What to work on:
What you return should be only the lines in the entries below between the one holding "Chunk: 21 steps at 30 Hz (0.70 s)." and the one holding "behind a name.", ends included, with every picture left out.

── Records supplied

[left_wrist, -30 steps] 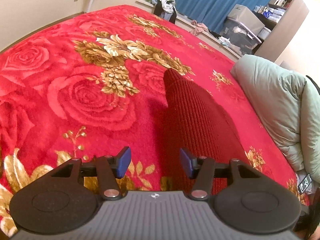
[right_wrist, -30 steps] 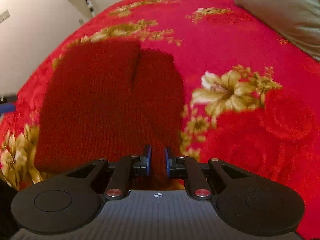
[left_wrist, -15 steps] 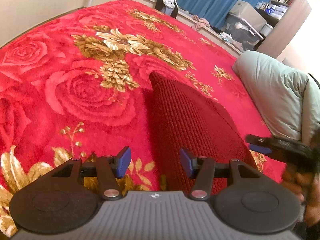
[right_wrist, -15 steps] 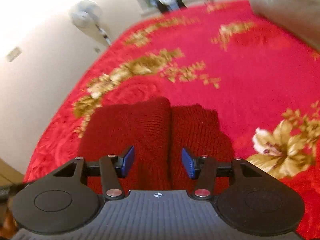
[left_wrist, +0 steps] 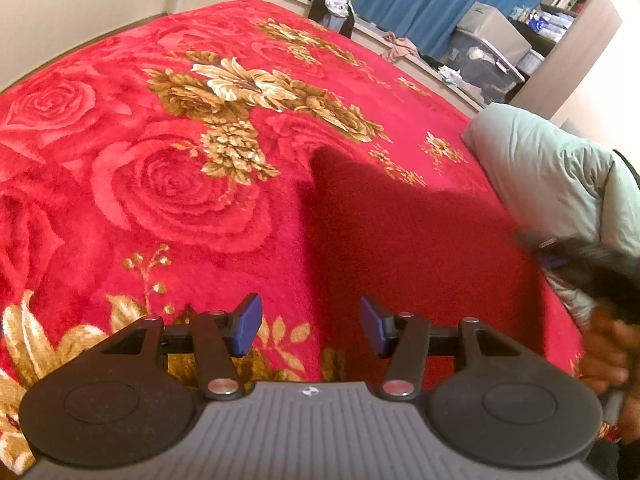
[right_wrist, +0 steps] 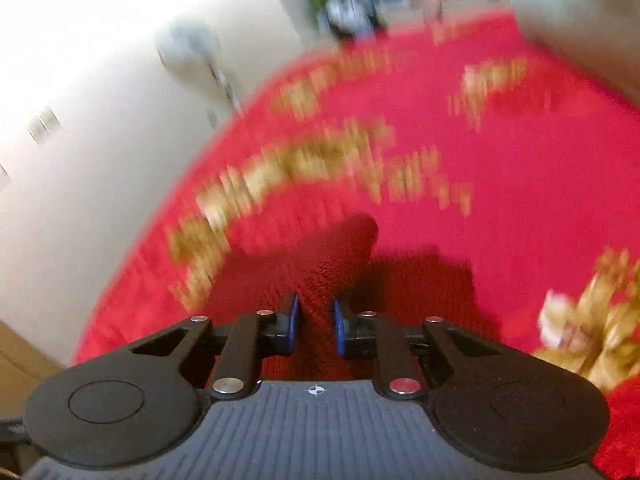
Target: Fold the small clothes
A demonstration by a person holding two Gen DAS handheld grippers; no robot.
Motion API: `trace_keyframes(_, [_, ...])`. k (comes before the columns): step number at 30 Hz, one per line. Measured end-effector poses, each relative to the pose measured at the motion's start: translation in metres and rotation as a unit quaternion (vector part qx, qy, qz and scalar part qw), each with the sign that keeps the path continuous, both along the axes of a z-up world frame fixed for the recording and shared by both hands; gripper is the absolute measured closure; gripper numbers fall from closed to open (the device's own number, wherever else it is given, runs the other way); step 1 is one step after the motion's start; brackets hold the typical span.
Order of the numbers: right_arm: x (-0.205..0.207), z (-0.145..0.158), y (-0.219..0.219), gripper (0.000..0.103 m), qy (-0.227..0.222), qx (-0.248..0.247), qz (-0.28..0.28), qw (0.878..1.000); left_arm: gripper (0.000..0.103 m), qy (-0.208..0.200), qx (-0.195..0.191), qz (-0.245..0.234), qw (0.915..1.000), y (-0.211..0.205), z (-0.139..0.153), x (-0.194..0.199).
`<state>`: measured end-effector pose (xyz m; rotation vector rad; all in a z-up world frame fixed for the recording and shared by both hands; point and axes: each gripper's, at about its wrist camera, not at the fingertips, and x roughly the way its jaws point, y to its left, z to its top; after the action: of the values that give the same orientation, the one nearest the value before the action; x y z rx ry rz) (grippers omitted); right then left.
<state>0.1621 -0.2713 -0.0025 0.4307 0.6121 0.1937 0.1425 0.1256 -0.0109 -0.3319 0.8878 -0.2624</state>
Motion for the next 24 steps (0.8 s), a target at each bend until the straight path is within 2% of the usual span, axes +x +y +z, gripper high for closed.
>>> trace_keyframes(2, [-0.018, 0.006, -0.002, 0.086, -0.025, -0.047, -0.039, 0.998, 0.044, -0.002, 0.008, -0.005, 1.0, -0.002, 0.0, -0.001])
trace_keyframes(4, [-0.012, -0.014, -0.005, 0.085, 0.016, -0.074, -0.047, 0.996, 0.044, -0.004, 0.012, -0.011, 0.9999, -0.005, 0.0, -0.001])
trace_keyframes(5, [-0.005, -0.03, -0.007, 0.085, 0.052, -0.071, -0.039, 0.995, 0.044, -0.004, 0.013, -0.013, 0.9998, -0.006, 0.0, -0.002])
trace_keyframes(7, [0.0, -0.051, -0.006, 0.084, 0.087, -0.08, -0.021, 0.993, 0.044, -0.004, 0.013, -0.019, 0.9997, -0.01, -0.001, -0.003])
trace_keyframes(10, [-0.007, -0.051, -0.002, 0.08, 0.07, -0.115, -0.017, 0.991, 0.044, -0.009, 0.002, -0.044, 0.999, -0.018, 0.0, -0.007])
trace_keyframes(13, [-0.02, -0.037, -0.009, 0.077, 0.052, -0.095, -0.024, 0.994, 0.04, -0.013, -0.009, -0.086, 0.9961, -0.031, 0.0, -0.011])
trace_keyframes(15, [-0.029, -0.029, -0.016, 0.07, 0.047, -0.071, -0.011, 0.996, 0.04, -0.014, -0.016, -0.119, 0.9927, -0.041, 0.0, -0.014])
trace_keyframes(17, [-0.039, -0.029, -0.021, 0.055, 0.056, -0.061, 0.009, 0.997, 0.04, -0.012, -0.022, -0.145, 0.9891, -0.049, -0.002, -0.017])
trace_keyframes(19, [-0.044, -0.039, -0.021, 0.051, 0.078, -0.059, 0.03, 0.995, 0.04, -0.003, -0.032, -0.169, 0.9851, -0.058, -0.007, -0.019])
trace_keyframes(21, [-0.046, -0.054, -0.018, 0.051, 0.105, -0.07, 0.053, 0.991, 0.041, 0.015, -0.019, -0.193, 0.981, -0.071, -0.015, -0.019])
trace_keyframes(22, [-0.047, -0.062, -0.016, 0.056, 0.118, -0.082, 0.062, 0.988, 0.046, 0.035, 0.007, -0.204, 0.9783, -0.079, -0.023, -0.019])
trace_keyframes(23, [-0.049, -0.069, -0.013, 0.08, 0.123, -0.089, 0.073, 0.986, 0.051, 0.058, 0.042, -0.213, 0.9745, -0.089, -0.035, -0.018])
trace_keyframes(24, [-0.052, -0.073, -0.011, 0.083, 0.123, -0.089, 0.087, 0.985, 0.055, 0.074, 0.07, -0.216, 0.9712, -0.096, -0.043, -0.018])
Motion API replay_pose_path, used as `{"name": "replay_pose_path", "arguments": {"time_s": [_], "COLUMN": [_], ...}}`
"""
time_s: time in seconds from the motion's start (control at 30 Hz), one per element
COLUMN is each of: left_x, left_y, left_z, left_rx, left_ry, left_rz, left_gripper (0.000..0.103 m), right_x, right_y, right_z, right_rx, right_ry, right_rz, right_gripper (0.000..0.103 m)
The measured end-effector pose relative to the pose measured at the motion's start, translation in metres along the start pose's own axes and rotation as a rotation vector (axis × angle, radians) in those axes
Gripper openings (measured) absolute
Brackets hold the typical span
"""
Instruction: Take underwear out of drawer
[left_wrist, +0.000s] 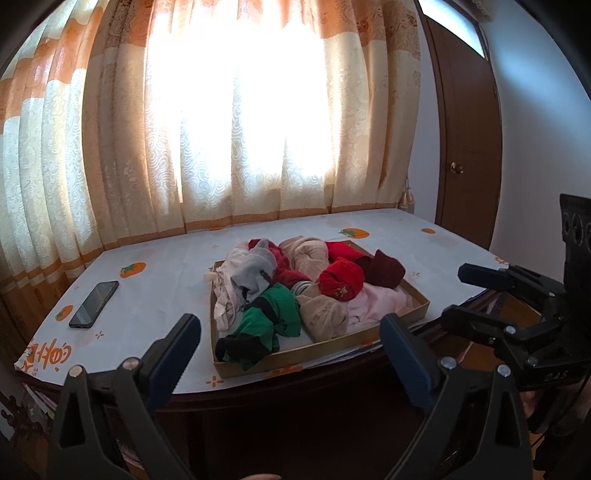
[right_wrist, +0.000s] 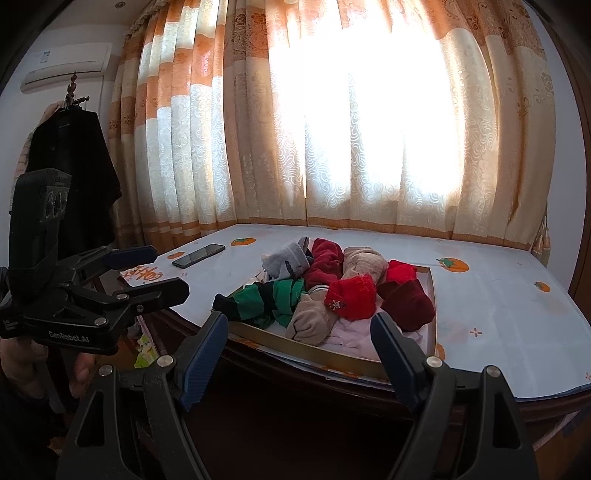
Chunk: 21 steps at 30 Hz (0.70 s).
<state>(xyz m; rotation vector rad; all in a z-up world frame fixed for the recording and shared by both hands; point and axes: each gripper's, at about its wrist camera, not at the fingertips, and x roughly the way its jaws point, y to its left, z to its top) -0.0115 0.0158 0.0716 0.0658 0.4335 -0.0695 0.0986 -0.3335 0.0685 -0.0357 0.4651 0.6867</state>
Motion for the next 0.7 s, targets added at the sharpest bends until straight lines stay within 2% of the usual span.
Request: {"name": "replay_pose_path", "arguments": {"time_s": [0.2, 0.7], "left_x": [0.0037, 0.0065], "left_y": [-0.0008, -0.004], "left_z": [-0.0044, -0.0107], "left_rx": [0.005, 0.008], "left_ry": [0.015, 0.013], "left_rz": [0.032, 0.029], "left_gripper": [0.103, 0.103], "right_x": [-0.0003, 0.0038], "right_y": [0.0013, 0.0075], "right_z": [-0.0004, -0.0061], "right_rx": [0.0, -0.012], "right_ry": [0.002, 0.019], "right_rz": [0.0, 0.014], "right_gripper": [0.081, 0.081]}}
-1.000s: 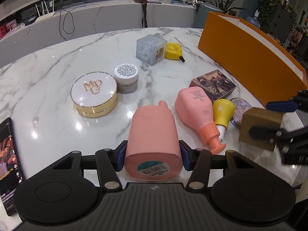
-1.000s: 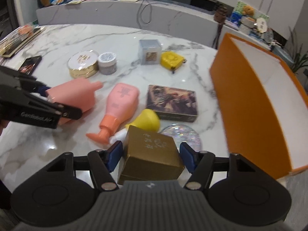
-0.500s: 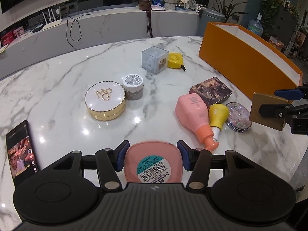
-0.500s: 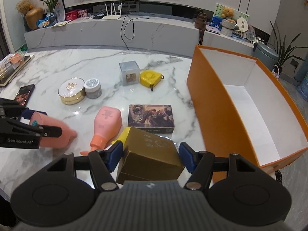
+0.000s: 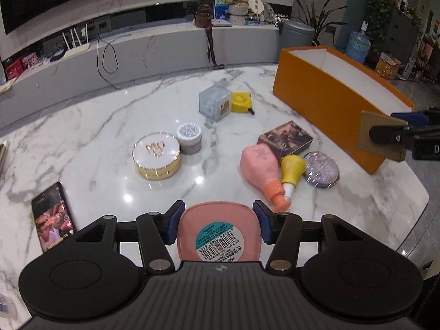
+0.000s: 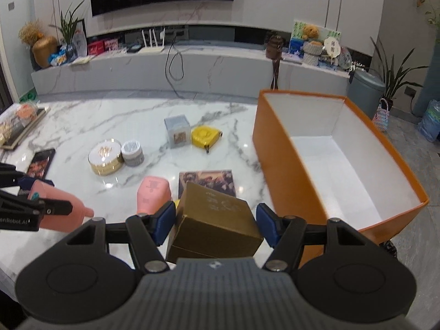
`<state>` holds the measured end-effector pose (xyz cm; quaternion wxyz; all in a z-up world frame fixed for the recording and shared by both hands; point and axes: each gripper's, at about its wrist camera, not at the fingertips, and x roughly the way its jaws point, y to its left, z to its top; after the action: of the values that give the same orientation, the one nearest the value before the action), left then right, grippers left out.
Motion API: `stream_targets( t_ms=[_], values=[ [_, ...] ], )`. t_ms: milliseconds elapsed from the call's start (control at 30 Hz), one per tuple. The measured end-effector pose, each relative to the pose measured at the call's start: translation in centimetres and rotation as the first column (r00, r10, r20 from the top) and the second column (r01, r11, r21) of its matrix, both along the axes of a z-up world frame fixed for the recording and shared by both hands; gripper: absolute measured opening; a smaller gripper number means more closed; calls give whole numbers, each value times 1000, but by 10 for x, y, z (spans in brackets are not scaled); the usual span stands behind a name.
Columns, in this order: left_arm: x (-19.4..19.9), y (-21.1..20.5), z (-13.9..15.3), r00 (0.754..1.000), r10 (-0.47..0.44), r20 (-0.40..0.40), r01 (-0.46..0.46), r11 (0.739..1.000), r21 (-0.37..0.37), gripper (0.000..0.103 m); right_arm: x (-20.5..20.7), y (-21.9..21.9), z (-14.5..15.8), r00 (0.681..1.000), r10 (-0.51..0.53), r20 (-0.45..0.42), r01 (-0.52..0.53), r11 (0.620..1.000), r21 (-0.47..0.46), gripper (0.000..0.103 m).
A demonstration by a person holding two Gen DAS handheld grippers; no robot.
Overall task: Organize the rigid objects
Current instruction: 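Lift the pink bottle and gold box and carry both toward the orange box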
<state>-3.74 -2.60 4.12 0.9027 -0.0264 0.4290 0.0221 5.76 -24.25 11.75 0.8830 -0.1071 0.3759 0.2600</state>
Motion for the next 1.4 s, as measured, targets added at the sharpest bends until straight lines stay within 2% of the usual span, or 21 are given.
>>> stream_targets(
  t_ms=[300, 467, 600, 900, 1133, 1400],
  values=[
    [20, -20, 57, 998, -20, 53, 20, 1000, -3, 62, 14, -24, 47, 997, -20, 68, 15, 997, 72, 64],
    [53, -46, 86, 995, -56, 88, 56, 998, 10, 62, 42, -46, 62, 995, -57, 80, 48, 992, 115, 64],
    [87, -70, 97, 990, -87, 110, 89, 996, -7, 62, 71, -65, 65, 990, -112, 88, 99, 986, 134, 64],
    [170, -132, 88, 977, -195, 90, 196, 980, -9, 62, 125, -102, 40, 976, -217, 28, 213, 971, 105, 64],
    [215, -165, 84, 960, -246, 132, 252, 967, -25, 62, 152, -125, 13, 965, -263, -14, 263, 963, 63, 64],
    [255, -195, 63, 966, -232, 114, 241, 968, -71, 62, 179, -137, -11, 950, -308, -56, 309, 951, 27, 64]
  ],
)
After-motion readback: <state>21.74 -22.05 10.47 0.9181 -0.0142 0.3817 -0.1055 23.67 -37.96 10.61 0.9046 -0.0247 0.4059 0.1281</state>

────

Finished task:
Chunk: 21 steps at 30 Hz (0.70 s).
<state>(xyz m; rotation vector rad; all in a z-up world frame fixed for the recording and shared by both hands; point and axes: each gripper's, at about its wrist camera, not at the fingertips, and x roughly the way its jaws point, y to its left, z to its top) -0.0115 0.0158 0.0716 0.0658 0.4335 -0.0695 0.0986 -0.3335 0.0685 -0.0357 0.4651 0.6867</state>
Motion for the next 0.7 s, targets added at the sharpest bends until straight lines stay within 2% of the usual span.
Request: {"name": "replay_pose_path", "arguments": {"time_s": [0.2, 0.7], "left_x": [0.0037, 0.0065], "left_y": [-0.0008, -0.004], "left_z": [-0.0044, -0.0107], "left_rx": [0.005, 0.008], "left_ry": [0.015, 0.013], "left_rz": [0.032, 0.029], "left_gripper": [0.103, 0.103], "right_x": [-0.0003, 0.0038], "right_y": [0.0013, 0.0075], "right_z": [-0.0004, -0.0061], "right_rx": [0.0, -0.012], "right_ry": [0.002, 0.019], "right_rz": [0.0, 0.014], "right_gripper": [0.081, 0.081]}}
-1.000s: 
-1.000s: 
-0.500s: 
-0.500s: 
+0.000s: 
+0.000s: 
`<state>` holds the measured end-effector pose (xyz cm; quaternion wxyz; all in a z-up world frame fixed for the recording and shared by both hands; point and axes: each gripper's, at about its wrist camera, not at the fingertips, and x roughly the way its jaws point, y to its left, z to its top; after the action: of the values that give the same orientation, the one nearest the value before the action), left then right, grippers left out.
Motion API: `stream_targets( t_ms=[_], values=[ [_, ...] ], )`. t_ms: milliseconds elapsed from the call's start (control at 30 Hz), one per tuple. The measured end-effector pose, each relative to the pose measured at the call's start: translation in centimetres and rotation as the first column (r00, r10, r20 from the top) and the second column (r01, r11, r21) of its matrix, both along the axes of a z-up world frame fixed for the recording and shared by both hands; gripper: absolute measured opening; a smaller gripper number means more closed; calls give whole numbers, each value times 1000, but by 10 for x, y, z (spans in brackets are not scaled); the usual span stands behind a name.

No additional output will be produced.